To do — In the material below, the lines to reproduce exactly are the one containing "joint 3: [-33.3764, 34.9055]" and all lines after it through the last.

─── Information provided ───

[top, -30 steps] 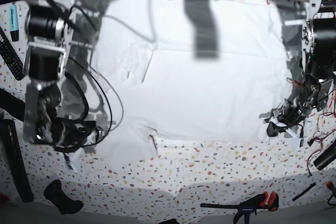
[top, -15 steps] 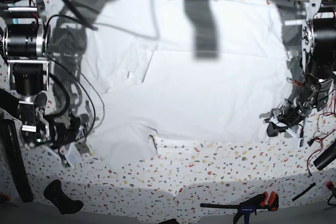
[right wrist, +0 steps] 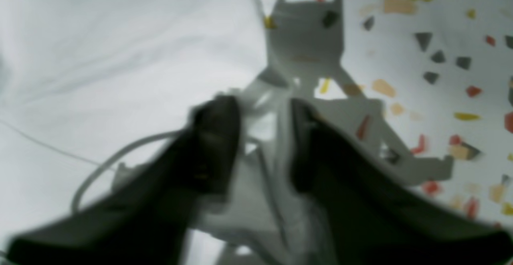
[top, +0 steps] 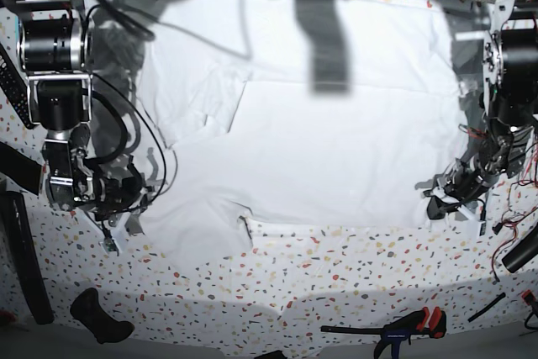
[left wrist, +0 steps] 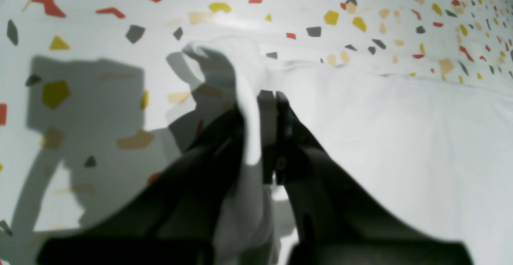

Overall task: Fold the T-shirt properly
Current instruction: 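Lift the folded edge and pull it toward the robot, folding again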

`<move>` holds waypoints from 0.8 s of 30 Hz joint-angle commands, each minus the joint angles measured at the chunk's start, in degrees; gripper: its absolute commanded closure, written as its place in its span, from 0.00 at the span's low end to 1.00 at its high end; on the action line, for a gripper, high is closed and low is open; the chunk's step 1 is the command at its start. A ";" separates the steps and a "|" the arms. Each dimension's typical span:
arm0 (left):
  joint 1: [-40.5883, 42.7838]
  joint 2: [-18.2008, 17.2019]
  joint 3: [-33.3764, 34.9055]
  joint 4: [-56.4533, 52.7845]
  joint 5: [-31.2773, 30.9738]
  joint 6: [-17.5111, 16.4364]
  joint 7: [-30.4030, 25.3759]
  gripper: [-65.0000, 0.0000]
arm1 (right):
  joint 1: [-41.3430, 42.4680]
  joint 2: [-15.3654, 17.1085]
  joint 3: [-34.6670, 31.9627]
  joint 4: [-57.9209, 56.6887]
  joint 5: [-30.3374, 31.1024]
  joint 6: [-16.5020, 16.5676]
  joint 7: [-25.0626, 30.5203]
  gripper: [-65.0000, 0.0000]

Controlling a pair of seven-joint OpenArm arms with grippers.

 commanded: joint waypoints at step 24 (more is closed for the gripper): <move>3.76 -2.93 -0.07 13.33 -9.05 -0.60 12.57 1.00 | -8.39 0.66 0.07 26.86 3.04 3.13 -7.50 1.00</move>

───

Solution for this task —
  joint 3: [-33.3764, 34.9055]
  joint 4: [-56.4533, 52.7845]
  joint 5: [-31.2773, 30.9738]
  joint 6: [-17.5111, 16.4364]
  joint 7: [-30.4030, 25.3759]
  gripper: [-65.0000, 0.0000]
arm1 (right):
  joint 1: [-41.3430, 42.4680]
  joint 2: [-15.3654, 17.1085]
  joint 3: [-34.6670, 31.9627]
  joint 4: [-57.9209, 56.6887]
  joint 5: [-30.3374, 31.1024]
  joint 6: [-16.5020, 16.5676]
  joint 7: [-25.0626, 30.5203]
  gripper: [-65.0000, 0.0000]

Controlling a pair of seven-joint OpenArm arms with grippers.

 commanded: joint waypoints at step 24 (more is closed for the gripper): <move>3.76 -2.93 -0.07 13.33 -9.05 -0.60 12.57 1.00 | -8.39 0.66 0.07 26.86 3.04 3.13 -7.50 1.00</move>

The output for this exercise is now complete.